Strategic planning involves defining a company’s vision, mission, values and strategy. Strategic planning is used in drawing up the “business plan,” which often includes a vision statement or mission statement, and outlines a company’s goals and plan for reaching those goals (and importantly the resources the company will need to be successful). Performing a business and industry analysis is an important component of strategic planning. This includes using analytics tools such as performing a SWOT analysis, or analyzing the attractiveness of an industry using Porter’s Five Forces framework.
Competitive advantage, or disadvantage, can come from any and all of the different activities a business performs in order to create, produce, sell and deliver their products and services. A company can gain a cost advantage by performing certain activities more efficiently than competitors; or a company can gain an advantage by differentiating the mix of products and services they deliver. Innovation strategies involve delivering new products or services that disrupt existing marketplaces; and advantages from operational effectiveness come from performing the same or similar activities as other companies, but in better ways.
Management Tools and Techniques
In the 1970s and 1980s, Japanese companies pioneered management tools and techniques such as TQM and lean manufacturing that could be implemented to improve operational effectiveness. The revolution changed how managers thought about strategy, pushing managers worldwide to focus on how their companies were going to compete on speed, quality and cost against their rivals. While these dimensions of operational effectiveness are important, best practices are easily copied, and the more that companies used the same management tools, and benchmarked against each other, the more they began to look alike. Competing on operational effectiveness allowed for major absolute productivity gains, but relative gains for now one. Gains were captured by customers or other members of the value chain, rather then retained as increased profitability.

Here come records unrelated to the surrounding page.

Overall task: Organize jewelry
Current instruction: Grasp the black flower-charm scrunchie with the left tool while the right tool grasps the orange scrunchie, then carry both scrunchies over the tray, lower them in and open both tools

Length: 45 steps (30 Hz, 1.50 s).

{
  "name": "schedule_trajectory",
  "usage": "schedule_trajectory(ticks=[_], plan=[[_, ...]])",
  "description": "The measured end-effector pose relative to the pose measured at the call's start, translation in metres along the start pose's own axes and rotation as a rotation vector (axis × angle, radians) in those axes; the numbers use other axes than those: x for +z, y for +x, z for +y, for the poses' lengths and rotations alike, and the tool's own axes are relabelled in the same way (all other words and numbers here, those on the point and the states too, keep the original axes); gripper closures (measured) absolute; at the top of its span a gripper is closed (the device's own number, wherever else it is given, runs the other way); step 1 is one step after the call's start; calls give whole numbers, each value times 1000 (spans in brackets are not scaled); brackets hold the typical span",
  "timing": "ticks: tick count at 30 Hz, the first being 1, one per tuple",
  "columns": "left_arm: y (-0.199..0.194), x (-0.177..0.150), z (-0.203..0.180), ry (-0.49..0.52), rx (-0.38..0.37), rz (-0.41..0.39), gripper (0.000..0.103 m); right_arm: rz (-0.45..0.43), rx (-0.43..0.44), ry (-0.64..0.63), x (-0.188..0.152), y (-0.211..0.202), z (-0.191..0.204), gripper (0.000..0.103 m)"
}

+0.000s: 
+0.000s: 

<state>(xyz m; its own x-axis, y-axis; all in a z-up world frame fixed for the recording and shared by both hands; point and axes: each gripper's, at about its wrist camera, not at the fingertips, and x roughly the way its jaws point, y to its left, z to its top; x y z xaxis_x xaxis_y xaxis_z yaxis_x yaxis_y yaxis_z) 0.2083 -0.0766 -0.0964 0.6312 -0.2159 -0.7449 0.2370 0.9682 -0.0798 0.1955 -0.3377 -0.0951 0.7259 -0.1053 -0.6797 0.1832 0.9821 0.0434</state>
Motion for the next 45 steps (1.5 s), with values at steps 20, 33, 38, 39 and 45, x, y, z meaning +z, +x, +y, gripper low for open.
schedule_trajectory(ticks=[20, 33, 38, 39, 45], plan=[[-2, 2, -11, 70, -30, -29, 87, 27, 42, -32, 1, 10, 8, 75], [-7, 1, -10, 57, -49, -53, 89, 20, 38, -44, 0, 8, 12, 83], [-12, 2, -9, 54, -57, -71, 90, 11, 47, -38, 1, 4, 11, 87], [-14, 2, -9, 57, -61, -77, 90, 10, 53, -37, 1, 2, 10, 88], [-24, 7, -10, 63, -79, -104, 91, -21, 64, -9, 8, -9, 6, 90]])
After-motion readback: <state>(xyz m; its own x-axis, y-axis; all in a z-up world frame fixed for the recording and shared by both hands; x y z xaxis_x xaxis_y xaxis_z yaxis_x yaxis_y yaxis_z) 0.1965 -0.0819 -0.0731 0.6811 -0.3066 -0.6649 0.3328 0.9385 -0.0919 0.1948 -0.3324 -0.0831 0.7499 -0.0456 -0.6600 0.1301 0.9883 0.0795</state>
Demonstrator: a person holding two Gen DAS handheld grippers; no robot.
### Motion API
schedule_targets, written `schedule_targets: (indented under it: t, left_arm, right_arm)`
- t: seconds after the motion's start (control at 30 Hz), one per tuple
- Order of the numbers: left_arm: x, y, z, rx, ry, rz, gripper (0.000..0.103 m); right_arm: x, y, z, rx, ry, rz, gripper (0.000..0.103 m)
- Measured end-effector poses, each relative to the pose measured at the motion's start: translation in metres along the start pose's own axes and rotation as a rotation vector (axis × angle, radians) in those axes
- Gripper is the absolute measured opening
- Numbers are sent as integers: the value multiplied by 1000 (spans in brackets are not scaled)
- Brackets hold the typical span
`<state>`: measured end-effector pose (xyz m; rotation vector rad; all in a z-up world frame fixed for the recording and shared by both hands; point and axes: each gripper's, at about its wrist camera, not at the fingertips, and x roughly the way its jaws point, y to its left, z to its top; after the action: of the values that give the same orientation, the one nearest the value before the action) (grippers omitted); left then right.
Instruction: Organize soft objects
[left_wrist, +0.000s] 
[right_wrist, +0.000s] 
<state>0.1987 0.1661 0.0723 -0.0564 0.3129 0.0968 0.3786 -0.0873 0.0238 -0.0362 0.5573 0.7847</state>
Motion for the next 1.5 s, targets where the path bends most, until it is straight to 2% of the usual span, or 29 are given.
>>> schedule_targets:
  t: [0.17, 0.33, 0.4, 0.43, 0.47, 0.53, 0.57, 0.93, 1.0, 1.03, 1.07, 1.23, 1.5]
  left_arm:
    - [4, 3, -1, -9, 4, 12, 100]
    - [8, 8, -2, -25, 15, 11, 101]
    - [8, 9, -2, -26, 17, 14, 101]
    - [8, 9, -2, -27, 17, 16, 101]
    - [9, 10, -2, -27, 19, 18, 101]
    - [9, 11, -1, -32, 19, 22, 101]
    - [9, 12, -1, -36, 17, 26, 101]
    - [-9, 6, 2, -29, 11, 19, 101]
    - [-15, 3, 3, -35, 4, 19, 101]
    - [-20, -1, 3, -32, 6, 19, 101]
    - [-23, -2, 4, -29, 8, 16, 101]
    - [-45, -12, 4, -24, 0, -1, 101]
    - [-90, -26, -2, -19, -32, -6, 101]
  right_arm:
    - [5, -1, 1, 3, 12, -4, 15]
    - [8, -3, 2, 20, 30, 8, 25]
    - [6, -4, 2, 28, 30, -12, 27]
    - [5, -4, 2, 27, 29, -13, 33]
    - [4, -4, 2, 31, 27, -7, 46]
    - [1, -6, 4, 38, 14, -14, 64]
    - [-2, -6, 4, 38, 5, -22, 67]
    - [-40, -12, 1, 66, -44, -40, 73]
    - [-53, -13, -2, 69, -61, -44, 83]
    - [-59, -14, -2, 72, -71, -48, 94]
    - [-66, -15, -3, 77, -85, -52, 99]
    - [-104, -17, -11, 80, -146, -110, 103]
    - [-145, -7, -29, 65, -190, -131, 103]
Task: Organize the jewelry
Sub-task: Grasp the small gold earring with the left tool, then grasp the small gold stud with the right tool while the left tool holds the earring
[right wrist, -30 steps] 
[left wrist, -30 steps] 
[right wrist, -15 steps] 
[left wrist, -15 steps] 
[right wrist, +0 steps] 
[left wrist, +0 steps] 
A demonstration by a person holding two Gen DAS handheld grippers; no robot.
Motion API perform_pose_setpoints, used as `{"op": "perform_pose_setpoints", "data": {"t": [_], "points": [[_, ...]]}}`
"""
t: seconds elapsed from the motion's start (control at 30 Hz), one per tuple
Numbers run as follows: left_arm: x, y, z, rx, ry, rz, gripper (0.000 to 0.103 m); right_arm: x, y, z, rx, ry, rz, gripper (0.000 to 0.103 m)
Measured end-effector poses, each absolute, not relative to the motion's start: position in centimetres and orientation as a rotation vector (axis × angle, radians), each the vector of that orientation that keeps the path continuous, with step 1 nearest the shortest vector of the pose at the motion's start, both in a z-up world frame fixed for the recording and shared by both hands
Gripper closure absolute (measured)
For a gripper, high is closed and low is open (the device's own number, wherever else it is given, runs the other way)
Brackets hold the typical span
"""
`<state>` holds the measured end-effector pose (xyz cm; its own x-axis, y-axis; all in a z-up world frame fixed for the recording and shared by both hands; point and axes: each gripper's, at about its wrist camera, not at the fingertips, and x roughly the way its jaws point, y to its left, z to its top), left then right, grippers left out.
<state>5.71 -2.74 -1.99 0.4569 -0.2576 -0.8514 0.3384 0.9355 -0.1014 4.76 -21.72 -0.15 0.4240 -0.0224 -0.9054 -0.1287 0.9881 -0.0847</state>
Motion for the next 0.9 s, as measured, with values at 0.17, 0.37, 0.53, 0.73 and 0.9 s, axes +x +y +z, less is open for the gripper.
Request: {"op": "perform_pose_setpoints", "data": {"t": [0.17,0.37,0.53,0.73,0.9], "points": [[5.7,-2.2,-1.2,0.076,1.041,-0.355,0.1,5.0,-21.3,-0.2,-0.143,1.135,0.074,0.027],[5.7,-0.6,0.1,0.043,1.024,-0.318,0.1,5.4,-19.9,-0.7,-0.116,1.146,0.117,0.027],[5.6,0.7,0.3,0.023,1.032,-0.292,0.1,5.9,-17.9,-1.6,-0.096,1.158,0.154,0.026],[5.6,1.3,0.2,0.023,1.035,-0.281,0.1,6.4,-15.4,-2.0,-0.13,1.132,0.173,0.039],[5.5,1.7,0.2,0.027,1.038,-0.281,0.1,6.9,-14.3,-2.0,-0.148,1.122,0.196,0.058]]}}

Strategic Positioning and Fit
According to Michael Porter, in order to hold a sustainable competitive advantage, managers need to focus on strategic positioning and fit. They must understand how customers’ needs differ, and have a unique set of activities that satisfy these customers’ needs. If a company has a set of activities that best meet customers’ needs, the more that these activities differ from what other companies are currently doing, the chances that the entire system of activities can be copied are low.
Strategic positioning and the fit of an organization’s activities are what lead to sustainable competitive advantage. The goal of strategic planning is to find a new strategic position (or evaluate a company’s current position), and evaluate the fit between the company's strategic position and its operations. A strategic plan should result in focus: a clear mission, vision, values and strategy that reinforce one another to allow the company to deliver a unique system of activities that best meet customers needs.